(Data segment)
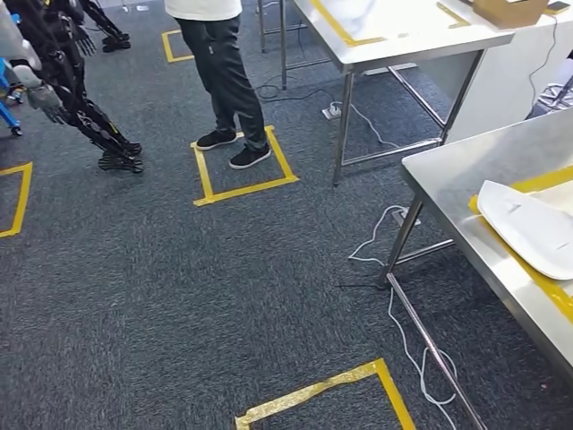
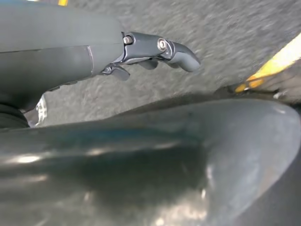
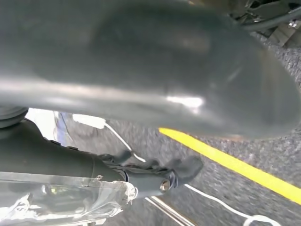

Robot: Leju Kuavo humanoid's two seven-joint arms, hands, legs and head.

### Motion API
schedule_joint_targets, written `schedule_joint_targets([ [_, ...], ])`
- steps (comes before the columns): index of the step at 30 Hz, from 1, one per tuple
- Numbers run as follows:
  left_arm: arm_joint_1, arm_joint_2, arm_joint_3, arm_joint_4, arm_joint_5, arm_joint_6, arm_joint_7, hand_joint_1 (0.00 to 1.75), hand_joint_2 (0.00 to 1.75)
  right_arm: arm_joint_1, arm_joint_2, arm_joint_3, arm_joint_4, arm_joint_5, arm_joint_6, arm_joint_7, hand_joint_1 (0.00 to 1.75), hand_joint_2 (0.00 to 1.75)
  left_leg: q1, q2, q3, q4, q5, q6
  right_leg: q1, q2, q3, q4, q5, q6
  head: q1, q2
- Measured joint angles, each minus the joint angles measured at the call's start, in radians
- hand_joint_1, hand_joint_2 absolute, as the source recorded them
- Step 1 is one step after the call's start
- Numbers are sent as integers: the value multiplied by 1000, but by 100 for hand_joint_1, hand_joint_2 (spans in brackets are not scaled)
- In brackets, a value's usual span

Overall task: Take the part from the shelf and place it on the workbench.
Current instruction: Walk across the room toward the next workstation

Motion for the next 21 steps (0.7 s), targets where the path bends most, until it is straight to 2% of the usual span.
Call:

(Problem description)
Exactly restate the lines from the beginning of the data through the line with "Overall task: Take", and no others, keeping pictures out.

(Answer)
Robot: Leju Kuavo humanoid's two seven-joint arms, hands, legs and head.

### Motion API
schedule_joint_targets, written `schedule_joint_targets([ [_, ...], ])`
- steps (comes before the columns): index of the step at 30 Hz, from 1, one per tuple
- Numbers run as follows:
  left_arm: arm_joint_1, arm_joint_2, arm_joint_3, arm_joint_4, arm_joint_5, arm_joint_6, arm_joint_7, hand_joint_1 (0.00 to 1.75), hand_joint_2 (0.00 to 1.75)
  right_arm: arm_joint_1, arm_joint_2, arm_joint_3, arm_joint_4, arm_joint_5, arm_joint_6, arm_joint_7, hand_joint_1 (0.00 to 1.75), hand_joint_2 (0.00 to 1.75)
  left_leg: q1, q2, q3, q4, q5, q6
  right_leg: q1, q2, q3, q4, q5, q6
  head: q1, q2
- Measured joint angles, each minus the joint angles measured at the call's start, in radians
- hand_joint_1, hand_joint_2 absolute, as the source recorded them
- Step 1 is one step after the call's start
- Numbers are sent as integers: the value multiplied by 1000, but by 100 for hand_joint_1, hand_joint_2 (spans in brackets are not scaled)
- In brackets, a value's usual span

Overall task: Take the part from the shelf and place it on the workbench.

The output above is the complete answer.